Airporter

- 1964-
Yardley, Pennsylvania, an expensive dump
and the van seats shake their broken bones.

Duty-free liquor and cigarettes,
the refineries and the harbor's cranes.

The moon digs its way out of the dirt.
The branches of an evergreen sway.

She's nice
the woman you don't love.

She kisses you hard and often
holding your face in her big hands.

Ecclesiastes

The trick is that you're willing to help them.
The rule is to sound like you're doing them a favor.

The rule is to create a commission system.
The trick is to get their number.

The trick is to make it personal:
No one in the world suffers like you.

The trick is that you're providing a service.
The rule is to keep the conversation going.

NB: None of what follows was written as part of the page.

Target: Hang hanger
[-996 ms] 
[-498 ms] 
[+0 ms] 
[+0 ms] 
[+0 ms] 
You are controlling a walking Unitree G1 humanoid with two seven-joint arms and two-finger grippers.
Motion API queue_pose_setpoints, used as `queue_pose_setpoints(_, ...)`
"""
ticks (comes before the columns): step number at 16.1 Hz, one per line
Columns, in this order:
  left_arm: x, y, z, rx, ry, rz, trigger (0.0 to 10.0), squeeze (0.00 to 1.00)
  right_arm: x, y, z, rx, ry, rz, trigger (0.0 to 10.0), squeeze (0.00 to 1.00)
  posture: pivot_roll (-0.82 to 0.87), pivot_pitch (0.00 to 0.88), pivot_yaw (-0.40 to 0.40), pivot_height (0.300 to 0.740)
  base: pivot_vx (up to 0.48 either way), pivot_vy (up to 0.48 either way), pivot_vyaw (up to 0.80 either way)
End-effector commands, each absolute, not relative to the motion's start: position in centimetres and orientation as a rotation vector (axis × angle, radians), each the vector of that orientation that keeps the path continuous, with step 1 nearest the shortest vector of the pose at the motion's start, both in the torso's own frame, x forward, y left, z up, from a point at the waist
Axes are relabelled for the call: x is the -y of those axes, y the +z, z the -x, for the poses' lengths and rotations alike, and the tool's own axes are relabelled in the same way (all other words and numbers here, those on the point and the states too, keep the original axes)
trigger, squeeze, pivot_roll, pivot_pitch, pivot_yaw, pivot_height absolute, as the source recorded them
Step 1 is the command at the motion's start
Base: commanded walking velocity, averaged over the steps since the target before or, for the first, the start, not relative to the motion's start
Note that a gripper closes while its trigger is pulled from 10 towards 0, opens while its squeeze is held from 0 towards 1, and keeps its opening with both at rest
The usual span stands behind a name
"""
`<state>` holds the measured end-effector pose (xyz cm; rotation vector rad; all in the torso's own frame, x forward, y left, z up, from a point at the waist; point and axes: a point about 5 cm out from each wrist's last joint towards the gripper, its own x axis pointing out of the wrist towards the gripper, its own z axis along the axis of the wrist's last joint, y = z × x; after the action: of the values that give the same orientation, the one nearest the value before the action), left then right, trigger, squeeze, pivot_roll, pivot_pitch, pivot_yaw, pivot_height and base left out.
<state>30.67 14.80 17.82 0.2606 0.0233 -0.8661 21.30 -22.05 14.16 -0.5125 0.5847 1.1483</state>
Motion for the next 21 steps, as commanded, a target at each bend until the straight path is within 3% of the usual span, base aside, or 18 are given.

The rule is their parents were foolish,
their children are greedy or insane.

The rule is to make them feel they've come too late.
The trick is that you're willing to make exceptions.

The rule is to assume their parents abused them.
The trick is to sound like the one teacher they loved.

And when they say "too much,"
give them a plan.

And when they say "anger" or "rage" or "love,"
say "give me an example."

The rule is everyone is a gypsy now.
Everyone is searching for his tribe.

The rule is you don't care if they ever find it.
The trick is that they feel they can.

Lyric

Will answers be found
like seeds
planted among rows of song?

Will mouths recognize
the hunger
in their voices, all mouths in unison,

the ah in harmony, the way words
of hope are more
than truth when whispered?

Will we turn to each other and ask,
how long
has it been...how long since?

A world now, a world then
and each
is seeking a foothold, trying

to remember when we looked
at one another
and found—A world again—Surely

what we long for is at the wheel 
contending.

Surely, we'll soon hear 
its unearthly groan.

Tocqueville [excerpt]

Dear B:

To say all the new thinking resembles all the old thinking is to say the fork in the road where one stood indecisive was not a crossroad at all, because one has not moved. Rather it's the earth that has lurched under us like a moving sidewalk in an airport, some passengers standing, others rushing past, the bleep-bleep of the golf carts joyriding the elderly to one of their final destinations. Or when the airliner or the train next to yours moves and you think you've moved. This is not to say that it is only a matter of perception, but that the classics do not console enough. Or maybe that they console too much. You talk about Brutus's purple mantle, and Anthony's decision to behead the poor soul who stole it. If you don't think it's about consolation then why revert back to that code? And Horace's farm, a gift from a patron who loved his poetry, or merely loved the idea of befriending a poet and patronizing him. You'd only have to watch TV to see traces of that, "the artist" surrounded by his entourage, the affluence factor a tax deduction, the drugs an entertainment expense, a hedge fund exec with a salary (payment made in salt) of five hundred million dollars, the acreage outside his mansion the size of modern day Carthage. You only have to see the present to realize how false the past can be. Again, Horace's farm, his free-range cows feeding on acorns. Acorns! and the spring was mere superstition, or nostalgia steeped in superstition, and the cows an easy romanticism. But what of the air that feeds the thinking? This country will consume forty five million metric tons of beef, thirty two million of pork. Maybe you're thinking of Ulysses now, doing a cameo as a swineherd a few miles downwind from you where the levels of sulfur in the nearby springs are three thousand times what is humanly tolerable. To wish upon dying a happy man having lived in virtue and having died, if need be, holding fast to, or because of holding fast, to one's conviction...Virtue, (antonym: vice, impurity). Something in me says "Fortune" instead, which is another way of saying "Fat Chance," which is to say, each particular just about erases the luminous clarity of a general ideal.